Scholars say criticism of fields such as gender studies and race theory is leading to self-censorship
Academic freedom is eroding in Denmark, according to scholars who described how humanities researchers have been withdrawing from public debate in response to attacks from politicians and the public.
The culture wars being waged by extremist populist politicians across the political spectrum and trolls is having a tangible impact on the degree to which academics are willing to make public comment on the big issues facing society. This is not an issue only in Denmark. We have included links to a large set of related reads.
The onslaught has been led by two politicians – Morten Messerschmidt, deputy chair of the far-right Danish People’s Party, and Henrik Dahl, a Liberal Alliance MP – who have described these disciplines as “pseudoscience” and “identity-political activism” and have said they are “displacing ordinary, worthwhile, academic fields of research”.

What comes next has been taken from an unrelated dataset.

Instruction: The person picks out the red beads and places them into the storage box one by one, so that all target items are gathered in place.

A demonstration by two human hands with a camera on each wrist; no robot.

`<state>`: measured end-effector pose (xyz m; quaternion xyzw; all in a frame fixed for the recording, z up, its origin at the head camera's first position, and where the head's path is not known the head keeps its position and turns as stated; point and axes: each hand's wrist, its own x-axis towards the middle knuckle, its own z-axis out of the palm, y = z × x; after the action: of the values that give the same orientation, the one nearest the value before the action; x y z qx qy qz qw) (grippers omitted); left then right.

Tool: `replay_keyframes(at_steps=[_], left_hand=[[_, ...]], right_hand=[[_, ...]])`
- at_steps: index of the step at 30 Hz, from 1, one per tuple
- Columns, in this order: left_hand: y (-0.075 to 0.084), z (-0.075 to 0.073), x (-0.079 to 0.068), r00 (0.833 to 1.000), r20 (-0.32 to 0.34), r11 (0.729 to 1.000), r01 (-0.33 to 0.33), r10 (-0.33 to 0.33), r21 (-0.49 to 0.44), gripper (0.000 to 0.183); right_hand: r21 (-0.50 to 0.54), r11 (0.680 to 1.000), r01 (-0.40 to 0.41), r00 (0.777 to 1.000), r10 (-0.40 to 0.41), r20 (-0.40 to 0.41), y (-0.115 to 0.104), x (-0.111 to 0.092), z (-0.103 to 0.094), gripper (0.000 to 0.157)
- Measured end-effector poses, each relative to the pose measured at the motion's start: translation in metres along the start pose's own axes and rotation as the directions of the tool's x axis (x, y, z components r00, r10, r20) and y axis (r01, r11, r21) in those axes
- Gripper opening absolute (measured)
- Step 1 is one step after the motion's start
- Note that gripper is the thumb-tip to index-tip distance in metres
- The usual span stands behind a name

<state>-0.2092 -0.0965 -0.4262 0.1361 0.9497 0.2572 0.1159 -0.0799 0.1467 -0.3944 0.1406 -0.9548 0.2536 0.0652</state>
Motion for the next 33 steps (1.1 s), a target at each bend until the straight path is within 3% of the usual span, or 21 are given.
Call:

However, scholars suggested that this view was becoming more common among figures across the political spectrum and were particularly concerned that the minister for higher education and science, Ane Halsboe-Jørgensen, a Social Democrat, had not been more robust in her defence of the sector.
After being questioned by Mr Messerschmidt in parliament, Ms Halsboe-Jørgensen wrote that politicians should not be “the judge of scientific method in individual research fields”. But it worried her, she continued, that certain fields “apparently have one single-track theoretical and activist approach to research”, adding that she would discuss the issue with university leaders.